Despite being superior to often-biased human judgement or conventional data analysis, machine learning still demands a healthy degree of skepticism. Often, the time to apply this skepticism is at the outset of a project.
As Mr. Ponti says: “The first task on most machine-learning projects is getting subject matter experts to analyze the data before you apply machine-learning methods. This is the opportunity to identify the errors in the data or the biases that will lead to a bad result. Only someone who really understands the data and the circumstances under which the data was collected will be able to identify issues before you begin.”
Mr. Shulman has a practical exercise for applying human judgement to a data set.
“When you train neural networks, you need to do a few of the tasks you’re asking of the algorithm to really understand it. Because if you don’t understand it, it’s going to be really hard for you to teach a machine to do it,” he says.
Mr. Cafferillo played an active role in bringing the Kensho team into S&P Global. He sees the need for human judgment and expertise as a huge advantage for the organization.
“As a company, we not only have the data in a highly organized and clean format, but we also have the business knowledge, curiosity and expertise to truly use the data in interesting ways,” he says, adding that the commercial application of machine learning at S&P Global involves both machine-learning engineers and subject matter experts in different markets and sectors to evaluate the data.
Despite a world of good intentions and careful review of data by subject matter experts, there are times when the output of machine learning just seems like garbage. It doesn’t pass the smell test. The discomfort engendered by the difference between expected results and actual results is sometimes dismissed as a product of human cognitive bias – “you can’t handle the truth.”
This general skepticism should be used cautiously in evaluating your results. It’s a backstop against massive error and not an excuse to dismiss inconvenient results. But if the data feels wrong, that feeling shouldn’t be ignored. If it looks like a duck and quacks like a duck don’t allow your faith in an algorithm to convince you it’s not a duck. Ask questions. Dig deeper. Maybe it isn’t a duck, but you will have more confidence in your results if you begin from a place of skepticism.
Beyond Dataism – Learn to Love the Garbage
“Deriving meaning out of data with machine learning isn’t a purely automated process yet. Maybe some day it will be. I hope so. But right now, it is as much a human process as a technological one,” says Chase Ponti.
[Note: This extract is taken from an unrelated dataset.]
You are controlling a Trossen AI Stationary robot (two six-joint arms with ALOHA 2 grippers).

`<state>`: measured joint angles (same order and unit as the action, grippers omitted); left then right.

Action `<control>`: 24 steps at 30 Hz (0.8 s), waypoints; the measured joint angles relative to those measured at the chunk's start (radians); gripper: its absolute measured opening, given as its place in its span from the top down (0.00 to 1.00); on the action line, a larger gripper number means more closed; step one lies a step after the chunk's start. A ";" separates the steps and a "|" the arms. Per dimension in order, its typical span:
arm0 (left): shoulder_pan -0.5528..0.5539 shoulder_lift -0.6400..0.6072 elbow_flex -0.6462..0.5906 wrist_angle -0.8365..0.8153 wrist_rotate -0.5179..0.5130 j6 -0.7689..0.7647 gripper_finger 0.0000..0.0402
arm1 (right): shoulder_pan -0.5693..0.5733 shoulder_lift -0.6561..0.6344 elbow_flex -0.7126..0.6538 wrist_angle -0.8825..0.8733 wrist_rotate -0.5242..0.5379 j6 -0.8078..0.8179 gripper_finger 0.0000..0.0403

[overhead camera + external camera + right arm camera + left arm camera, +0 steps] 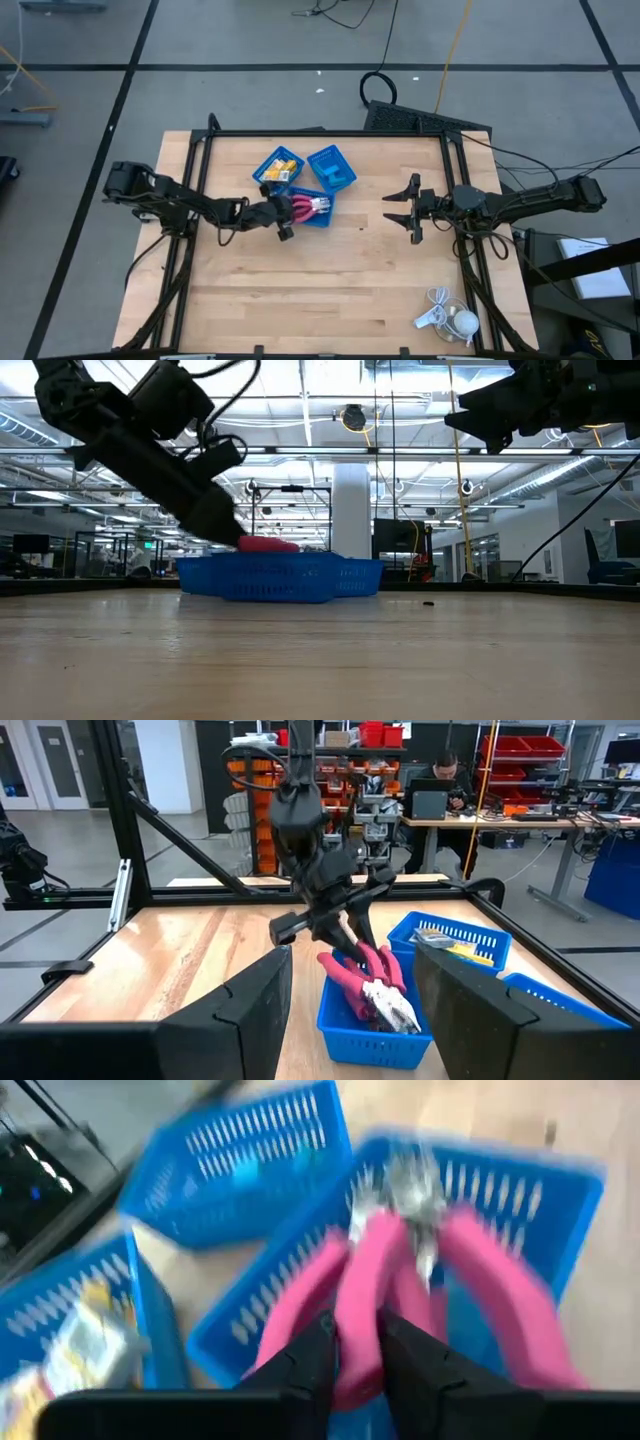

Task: Pick & Place School Supplies
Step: Put the pink hole puncher into the bottom blue bin, then return to Home Position

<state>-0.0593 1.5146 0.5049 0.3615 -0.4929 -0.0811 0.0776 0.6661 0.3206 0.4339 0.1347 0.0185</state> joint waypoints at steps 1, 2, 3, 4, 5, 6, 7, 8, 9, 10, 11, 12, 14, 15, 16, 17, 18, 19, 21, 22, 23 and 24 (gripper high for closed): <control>0.000 0.000 0.000 0.000 0.001 0.000 0.80 | 0.000 0.000 0.000 0.001 0.000 0.000 0.50; 0.000 0.000 -0.004 -0.009 0.002 0.000 0.78 | 0.000 0.000 0.000 0.001 0.000 0.000 0.50; 0.000 -0.001 -0.004 -0.009 0.002 0.000 0.76 | 0.000 0.000 0.000 0.001 0.000 0.000 0.50; 0.000 -0.003 0.001 -0.007 0.002 0.000 0.74 | 0.000 0.000 0.000 0.001 0.000 0.000 0.50; 0.000 -0.004 0.005 0.000 0.002 0.000 0.72 | 0.000 0.000 0.000 0.001 0.000 0.000 0.50; 0.000 -0.006 0.007 0.005 0.002 -0.005 0.71 | 0.000 0.000 0.000 0.001 0.000 0.000 0.50; -0.002 -0.012 0.007 0.002 0.002 -0.015 0.70 | 0.000 0.000 0.000 0.001 0.000 0.000 0.50; -0.006 -0.019 0.006 -0.001 0.002 -0.026 0.69 | 0.000 0.000 0.000 0.001 0.000 0.000 0.50; -0.008 -0.024 0.006 0.004 0.001 -0.034 0.68 | 0.000 0.000 0.000 0.000 0.000 0.000 0.50; -0.011 -0.030 0.007 0.007 0.000 -0.035 0.67 | 0.000 0.000 0.000 0.000 0.000 0.000 0.50; -0.015 -0.040 0.006 0.003 0.000 -0.033 0.66 | 0.000 0.000 0.000 0.000 0.000 0.000 0.50; -0.019 -0.054 0.006 -0.001 0.000 -0.029 0.66 | 0.000 0.000 0.000 0.000 0.000 0.000 0.50; -0.029 -0.081 0.007 0.008 -0.001 -0.028 0.65 | 0.000 0.000 0.000 0.000 0.000 0.000 0.50; -0.033 -0.099 0.007 0.002 -0.001 -0.027 0.65 | 0.000 0.000 0.000 0.000 0.000 0.000 0.50; -0.037 -0.117 0.007 -0.002 -0.001 -0.027 0.65 | 0.000 0.000 0.000 0.000 0.000 0.000 0.50; -0.043 -0.135 0.007 -0.001 -0.001 -0.026 0.65 | 0.000 0.000 0.000 0.000 0.000 0.000 0.50; -0.048 -0.157 0.007 -0.001 -0.001 -0.024 0.65 | 0.000 0.000 0.000 -0.001 0.000 0.000 0.50; -0.054 -0.180 0.007 -0.002 -0.001 -0.016 0.65 | 0.000 0.000 0.000 -0.001 0.000 0.000 0.50; -0.067 -0.234 0.007 -0.011 -0.001 0.009 0.65 | 0.000 0.000 0.000 -0.001 0.000 0.000 0.50; -0.075 -0.262 0.007 -0.018 -0.002 0.022 0.65 | 0.000 0.000 0.000 -0.001 0.000 0.000 0.50; -0.082 -0.294 0.007 -0.029 -0.003 0.034 0.65 | 0.000 0.000 0.000 -0.001 0.000 0.000 0.50; -0.088 -0.327 0.007 -0.043 -0.003 0.043 0.65 | 0.000 0.000 0.000 -0.001 0.000 0.000 0.50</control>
The errors people make with machine learning – the funny ones that become cautionary tales for the industry – are usually the result of an exclusive faith in the technological side of the process.
“You will never anticipate all of the ways in which your data will go wrong,” says Mr. Shulman. “You think you have caught every edge case that your data providers will give you, but you haven’t. If you come at it from that mentality, you realize that you need to understand your data first, before you rush your machine-learning algorithm.”
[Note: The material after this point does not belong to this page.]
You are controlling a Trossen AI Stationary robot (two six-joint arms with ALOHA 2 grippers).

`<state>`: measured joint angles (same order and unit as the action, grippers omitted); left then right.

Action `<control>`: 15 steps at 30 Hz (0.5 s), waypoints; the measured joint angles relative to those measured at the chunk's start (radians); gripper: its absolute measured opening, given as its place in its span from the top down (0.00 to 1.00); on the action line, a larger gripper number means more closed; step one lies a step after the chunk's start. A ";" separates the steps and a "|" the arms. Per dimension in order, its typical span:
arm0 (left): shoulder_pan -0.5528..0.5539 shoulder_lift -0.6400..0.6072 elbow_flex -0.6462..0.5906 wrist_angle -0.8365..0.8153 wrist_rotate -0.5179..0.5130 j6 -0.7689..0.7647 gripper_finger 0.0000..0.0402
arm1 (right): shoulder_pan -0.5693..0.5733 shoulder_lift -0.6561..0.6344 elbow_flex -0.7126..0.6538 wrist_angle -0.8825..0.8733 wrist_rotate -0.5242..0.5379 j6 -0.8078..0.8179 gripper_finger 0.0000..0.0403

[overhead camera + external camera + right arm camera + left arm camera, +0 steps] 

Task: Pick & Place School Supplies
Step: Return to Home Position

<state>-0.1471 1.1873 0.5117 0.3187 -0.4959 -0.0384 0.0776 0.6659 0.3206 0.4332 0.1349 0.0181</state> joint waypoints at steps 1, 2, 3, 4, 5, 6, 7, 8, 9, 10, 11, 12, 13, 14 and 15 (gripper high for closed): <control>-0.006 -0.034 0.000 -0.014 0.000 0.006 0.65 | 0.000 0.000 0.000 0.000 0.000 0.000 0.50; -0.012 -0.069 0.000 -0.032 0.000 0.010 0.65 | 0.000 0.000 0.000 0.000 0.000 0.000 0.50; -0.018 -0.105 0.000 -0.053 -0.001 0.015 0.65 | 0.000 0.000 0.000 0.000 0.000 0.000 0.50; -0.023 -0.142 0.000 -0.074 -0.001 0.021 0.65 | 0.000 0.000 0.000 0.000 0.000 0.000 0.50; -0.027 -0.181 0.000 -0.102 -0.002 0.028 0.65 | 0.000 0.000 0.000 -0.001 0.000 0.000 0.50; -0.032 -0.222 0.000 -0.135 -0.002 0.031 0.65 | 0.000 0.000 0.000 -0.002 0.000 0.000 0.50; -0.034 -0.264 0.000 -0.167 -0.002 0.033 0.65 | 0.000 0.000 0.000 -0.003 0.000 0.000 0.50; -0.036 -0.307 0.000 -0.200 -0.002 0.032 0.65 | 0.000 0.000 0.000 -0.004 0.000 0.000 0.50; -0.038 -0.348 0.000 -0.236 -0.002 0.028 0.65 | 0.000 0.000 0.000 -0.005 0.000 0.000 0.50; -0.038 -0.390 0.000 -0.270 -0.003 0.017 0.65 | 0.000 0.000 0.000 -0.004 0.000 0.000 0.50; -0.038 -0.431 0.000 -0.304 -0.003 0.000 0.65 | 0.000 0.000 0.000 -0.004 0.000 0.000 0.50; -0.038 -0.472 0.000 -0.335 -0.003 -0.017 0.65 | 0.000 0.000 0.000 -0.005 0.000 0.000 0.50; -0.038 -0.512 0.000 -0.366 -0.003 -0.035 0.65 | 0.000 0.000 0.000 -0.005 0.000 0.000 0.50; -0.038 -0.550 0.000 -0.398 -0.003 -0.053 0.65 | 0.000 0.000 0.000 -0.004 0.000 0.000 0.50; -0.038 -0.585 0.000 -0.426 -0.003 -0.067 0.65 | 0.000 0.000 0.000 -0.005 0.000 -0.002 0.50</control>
This doesn’t mean that machine learning isn’t valuable. It’s a crucial tool that S&P Global is using to derive insights on multiple sectors and markets. It just isn’t flawless. To use machine learning effectively, you need to embrace the potential for garbage and anticipate it.
“This is a big portion of the ‘garbage in, garbage out’ thing – machine learning algorithms are lazy. That’s what they’re supposed to do,” Mr. Shulman says. “They’re going to take advantage of the data that you give them.”